Problem statement -> Your copy of the data should leave out the images and match everything else exactly.

Record excerpts ->
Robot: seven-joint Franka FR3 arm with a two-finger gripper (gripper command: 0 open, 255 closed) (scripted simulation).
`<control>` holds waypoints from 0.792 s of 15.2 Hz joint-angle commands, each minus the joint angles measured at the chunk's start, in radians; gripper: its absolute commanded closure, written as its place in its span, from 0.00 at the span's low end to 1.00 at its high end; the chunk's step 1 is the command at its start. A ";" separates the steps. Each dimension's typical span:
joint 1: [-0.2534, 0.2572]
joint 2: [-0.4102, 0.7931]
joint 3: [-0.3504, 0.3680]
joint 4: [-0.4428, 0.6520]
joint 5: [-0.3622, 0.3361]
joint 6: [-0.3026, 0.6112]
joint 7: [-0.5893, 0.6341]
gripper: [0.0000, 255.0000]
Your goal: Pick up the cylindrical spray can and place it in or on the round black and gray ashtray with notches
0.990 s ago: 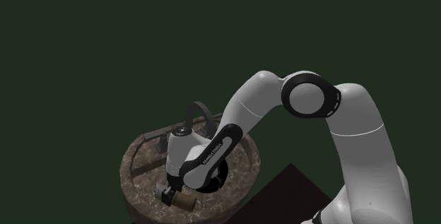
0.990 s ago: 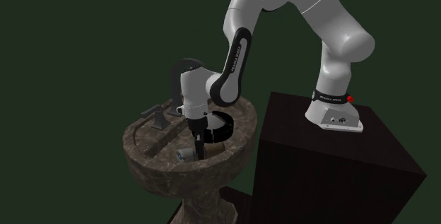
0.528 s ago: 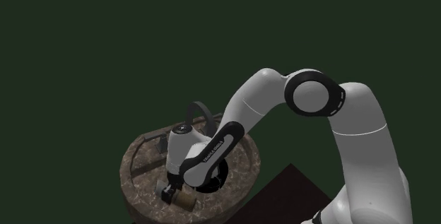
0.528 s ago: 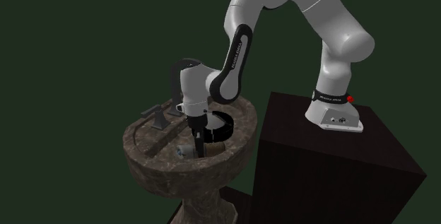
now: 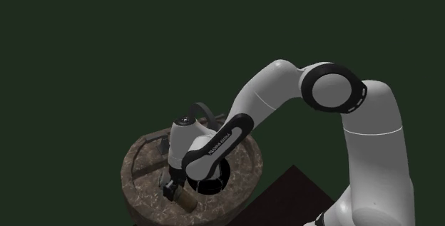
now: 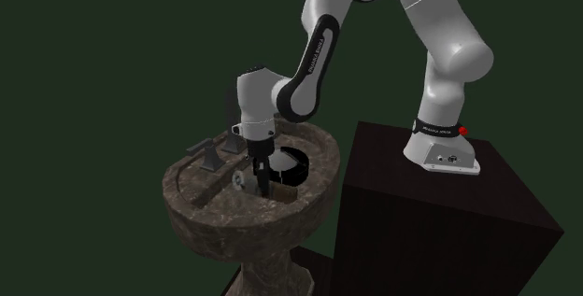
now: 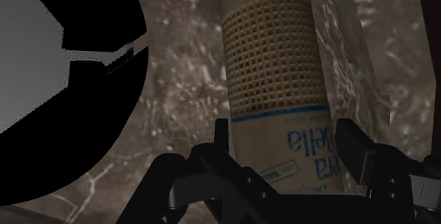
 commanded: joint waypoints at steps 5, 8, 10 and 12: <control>-0.029 -0.071 0.040 -0.016 0.034 -0.055 -0.014 1.00; -0.044 -0.106 0.059 -0.022 0.053 -0.083 -0.022 1.00; -0.054 -0.130 0.071 -0.026 0.066 -0.103 -0.029 1.00; -0.064 -0.152 0.083 -0.028 0.079 -0.122 -0.035 1.00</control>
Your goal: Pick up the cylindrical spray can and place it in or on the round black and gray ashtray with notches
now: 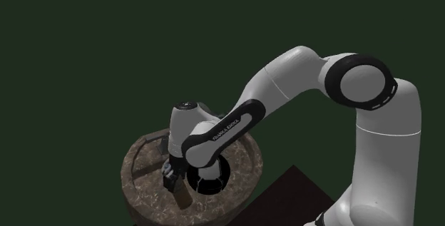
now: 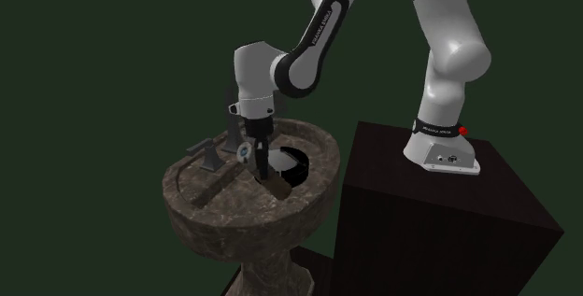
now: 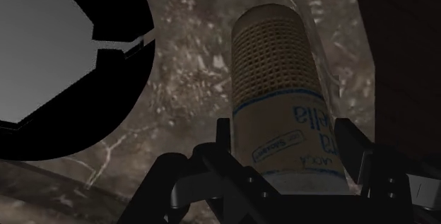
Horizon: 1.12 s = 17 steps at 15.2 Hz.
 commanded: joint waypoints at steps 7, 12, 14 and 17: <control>-0.175 -0.097 0.012 -0.113 0.054 0.005 -0.187 1.00; -0.273 -0.142 -0.012 -0.159 0.089 0.000 -0.330 1.00; -0.294 -0.157 -0.040 -0.169 0.109 -0.005 -0.393 1.00; -0.286 -0.153 -0.076 -0.172 0.120 0.003 -0.428 1.00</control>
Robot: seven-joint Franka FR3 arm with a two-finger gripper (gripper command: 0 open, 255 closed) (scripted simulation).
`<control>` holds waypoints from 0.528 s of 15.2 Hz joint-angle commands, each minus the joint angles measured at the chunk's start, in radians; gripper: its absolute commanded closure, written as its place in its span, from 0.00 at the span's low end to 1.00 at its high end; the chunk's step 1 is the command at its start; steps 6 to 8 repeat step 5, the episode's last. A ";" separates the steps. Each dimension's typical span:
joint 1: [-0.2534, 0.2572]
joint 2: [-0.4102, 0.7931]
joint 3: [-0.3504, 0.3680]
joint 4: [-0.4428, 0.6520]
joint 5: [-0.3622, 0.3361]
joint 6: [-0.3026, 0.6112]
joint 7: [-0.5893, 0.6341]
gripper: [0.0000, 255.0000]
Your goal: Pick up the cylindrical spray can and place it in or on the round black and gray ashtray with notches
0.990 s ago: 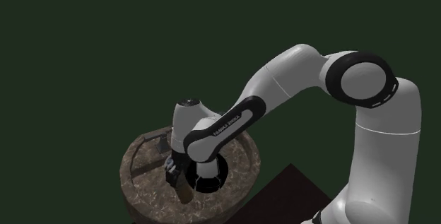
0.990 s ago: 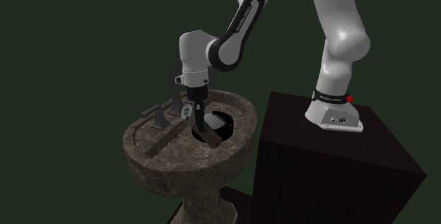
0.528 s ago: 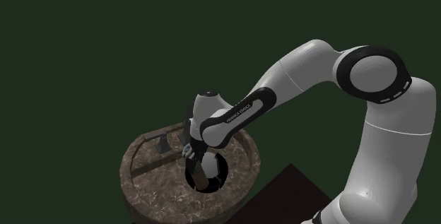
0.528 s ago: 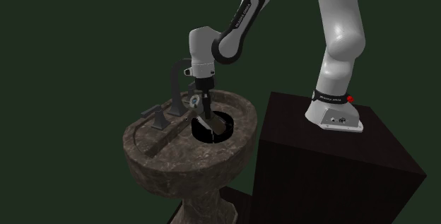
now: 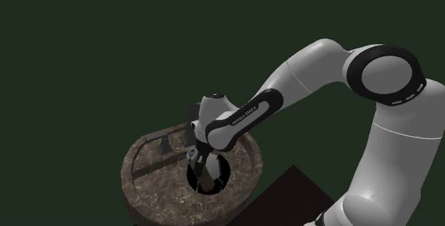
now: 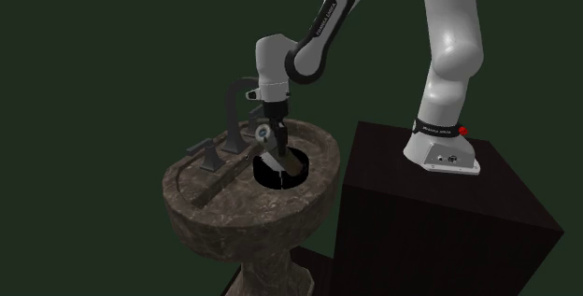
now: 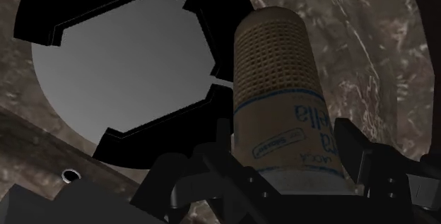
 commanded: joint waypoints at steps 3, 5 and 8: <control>-0.069 0.032 -0.107 0.012 0.018 0.009 0.022 1.00; -0.066 0.059 -0.112 0.015 0.000 0.031 0.032 1.00; -0.066 0.059 -0.112 0.015 0.000 0.031 0.032 1.00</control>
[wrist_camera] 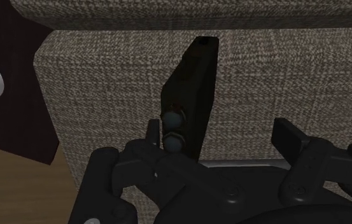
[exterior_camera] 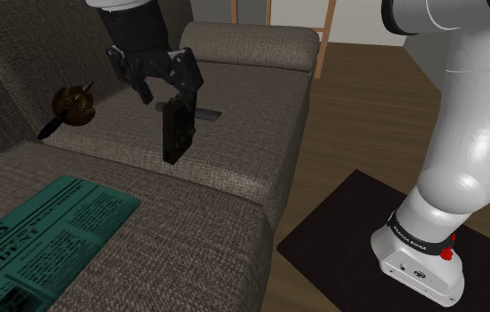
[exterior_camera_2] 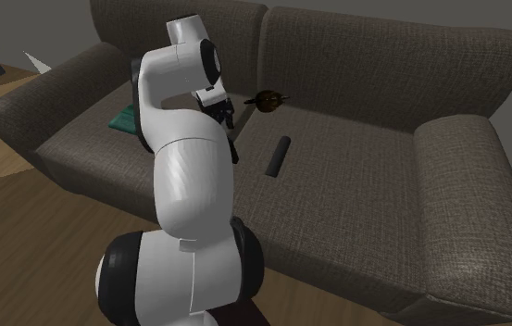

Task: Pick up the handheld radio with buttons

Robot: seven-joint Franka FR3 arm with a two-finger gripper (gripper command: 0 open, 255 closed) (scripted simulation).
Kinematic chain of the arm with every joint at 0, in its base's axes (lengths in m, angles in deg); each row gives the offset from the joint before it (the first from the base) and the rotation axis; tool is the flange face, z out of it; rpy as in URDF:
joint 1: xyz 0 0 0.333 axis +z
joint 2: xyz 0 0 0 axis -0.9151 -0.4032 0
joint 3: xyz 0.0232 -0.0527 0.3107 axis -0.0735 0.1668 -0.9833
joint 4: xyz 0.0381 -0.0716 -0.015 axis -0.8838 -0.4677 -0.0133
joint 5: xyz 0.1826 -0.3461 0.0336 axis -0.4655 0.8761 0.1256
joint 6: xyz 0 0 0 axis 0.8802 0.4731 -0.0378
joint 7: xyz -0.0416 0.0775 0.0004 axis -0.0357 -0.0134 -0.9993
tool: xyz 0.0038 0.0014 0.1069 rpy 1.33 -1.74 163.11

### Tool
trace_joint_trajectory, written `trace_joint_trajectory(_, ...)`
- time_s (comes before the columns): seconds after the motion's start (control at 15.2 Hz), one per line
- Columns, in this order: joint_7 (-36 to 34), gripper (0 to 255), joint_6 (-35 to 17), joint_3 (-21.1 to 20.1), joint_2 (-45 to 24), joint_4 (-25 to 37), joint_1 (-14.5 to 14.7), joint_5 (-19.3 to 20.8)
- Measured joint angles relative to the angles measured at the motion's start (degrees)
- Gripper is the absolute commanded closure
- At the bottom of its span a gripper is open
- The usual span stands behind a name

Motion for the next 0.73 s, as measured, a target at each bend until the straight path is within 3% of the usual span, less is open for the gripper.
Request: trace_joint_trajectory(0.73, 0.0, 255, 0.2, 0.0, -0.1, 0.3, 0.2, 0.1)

Reply ->
Robot: seven-joint Franka FR3 arm with a two-finger gripper (gripper command: 0 open, 255 closed) (scripted simulation).
`<control>` holds waypoints from 0.792 s of 15.2 Hz joint-angle commands, each minus the joint angles measured at the chunk's start, in radians; gripper: its absolute commanded closure, written as its place in its span, from 0.00 at the span's low end to 1.00 at its high end; the chunk's step 1 is the command at its start. A ";" separates the steps. Each dimension's typical span:
joint 1: [-0.2534, 0.2572]
joint 2: [-0.4102, 0.7931]
joint 3: [-0.3504, 0.3680]
joint 4: [-0.4428, 0.6520]
joint 5: [-0.3622, 0.3361]
joint 6: [-0.3026, 0.6112]
joint 7: [-0.5893, 0.6341]
gripper: [0.0000, 255.0000]
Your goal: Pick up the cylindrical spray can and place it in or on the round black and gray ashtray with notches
0.990 s ago: 
0.990 s ago: 
0.528 s ago: 
0.528 s ago: 
now: 
now: 
now: 
 commanded: joint waypoints at steps 5, 8, 10 and 12: <control>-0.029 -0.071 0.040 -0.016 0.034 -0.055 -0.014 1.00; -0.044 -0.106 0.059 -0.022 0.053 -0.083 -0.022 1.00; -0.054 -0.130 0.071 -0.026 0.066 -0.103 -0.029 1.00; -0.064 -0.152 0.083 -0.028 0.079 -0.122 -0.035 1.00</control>
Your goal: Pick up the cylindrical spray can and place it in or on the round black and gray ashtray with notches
now: 
now: 
now: 
Horizon: 1.12 s = 17 steps at 15.2 Hz.
 commanded: joint waypoints at steps 7, 12, 14 and 17: <control>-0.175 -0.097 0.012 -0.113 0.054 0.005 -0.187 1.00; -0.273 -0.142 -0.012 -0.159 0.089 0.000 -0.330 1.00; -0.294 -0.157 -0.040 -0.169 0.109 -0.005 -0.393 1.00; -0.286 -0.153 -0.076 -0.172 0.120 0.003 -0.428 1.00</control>
Robot: seven-joint Franka FR3 arm with a two-finger gripper (gripper command: 0 open, 255 closed) (scripted simulation).
`<control>` holds waypoints from 0.528 s of 15.2 Hz joint-angle commands, each minus the joint angles measured at the chunk's start, in radians; gripper: its absolute commanded closure, written as its place in its span, from 0.00 at the span's low end to 1.00 at its high end; the chunk's step 1 is the command at its start; steps 6 to 8 repeat step 5, the episode's last. A ";" separates the steps. Each dimension's typical span:
joint 1: [-0.2534, 0.2572]
joint 2: [-0.4102, 0.7931]
joint 3: [-0.3504, 0.3680]
joint 4: [-0.4428, 0.6520]
joint 5: [-0.3622, 0.3361]
joint 6: [-0.3026, 0.6112]
joint 7: [-0.5893, 0.6341]
gripper: [0.0000, 255.0000]
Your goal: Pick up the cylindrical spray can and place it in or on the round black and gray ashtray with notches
0.990 s ago: 
0.990 s ago: 
0.528 s ago: 
0.528 s ago: 
now: 
now: 
now: 
 commanded: joint waypoints at steps 3, 5 and 8: <control>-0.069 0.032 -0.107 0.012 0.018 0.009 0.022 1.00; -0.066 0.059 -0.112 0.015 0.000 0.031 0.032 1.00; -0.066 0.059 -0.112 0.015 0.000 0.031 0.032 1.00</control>
[wrist_camera] 
[exterior_camera] 
[exterior_camera_2] 

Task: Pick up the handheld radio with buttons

Robot: seven-joint Franka FR3 arm with a two-finger gripper (gripper command: 0 open, 255 closed) (scripted simulation).
Kinematic chain of the arm with every joint at 0, in its base's axes (lengths in m, angles in deg); each row gives the offset from the joint before it (the first from the base) and the rotation axis; tool is the flange face, z out of it; rpy as in URDF:
joint 1: xyz 0 0 0.333 axis +z
joint 2: xyz 0 0 0 axis -0.9151 -0.4032 0
joint 3: xyz 0.0232 -0.0527 0.3107 axis -0.0735 0.1668 -0.9833
joint 4: xyz 0.0381 -0.0716 -0.015 axis -0.8838 -0.4677 -0.0133
joint 5: xyz 0.1826 -0.3461 0.0336 axis -0.4655 0.8761 0.1256
joint 6: xyz 0 0 0 axis 0.8802 0.4731 -0.0378
joint 7: xyz -0.0416 0.0775 0.0004 axis -0.0357 -0.0134 -0.9993
tool: xyz 0.0038 0.0014 0.1069 rpy 1.33 -1.74 163.11

### Tool
trace_joint_trajectory, written `trace_joint_trajectory(_, ...)`
- time_s (comes before the columns): seconds after the motion's start (control at 15.2 Hz), one per line
- Columns, in this order: joint_7 (-36 to 34), gripper (0 to 255), joint_6 (-35 to 17), joint_3 (-21.1 to 20.1), joint_2 (-45 to 24), joint_4 (-25 to 37), joint_1 (-14.5 to 14.7), joint_5 (-19.3 to 20.8)
- Measured joint angles relative to the angles measured at the motion's start (degrees)
- Gripper is the absolute commanded closure
- At the bottom of its span a gripper is open
- The usual span stands behind a name

Motion for the next 0.73 s, as measured, a target at each bend until the straight path is within 3% of the usual span, less is open for the gripper.
Request: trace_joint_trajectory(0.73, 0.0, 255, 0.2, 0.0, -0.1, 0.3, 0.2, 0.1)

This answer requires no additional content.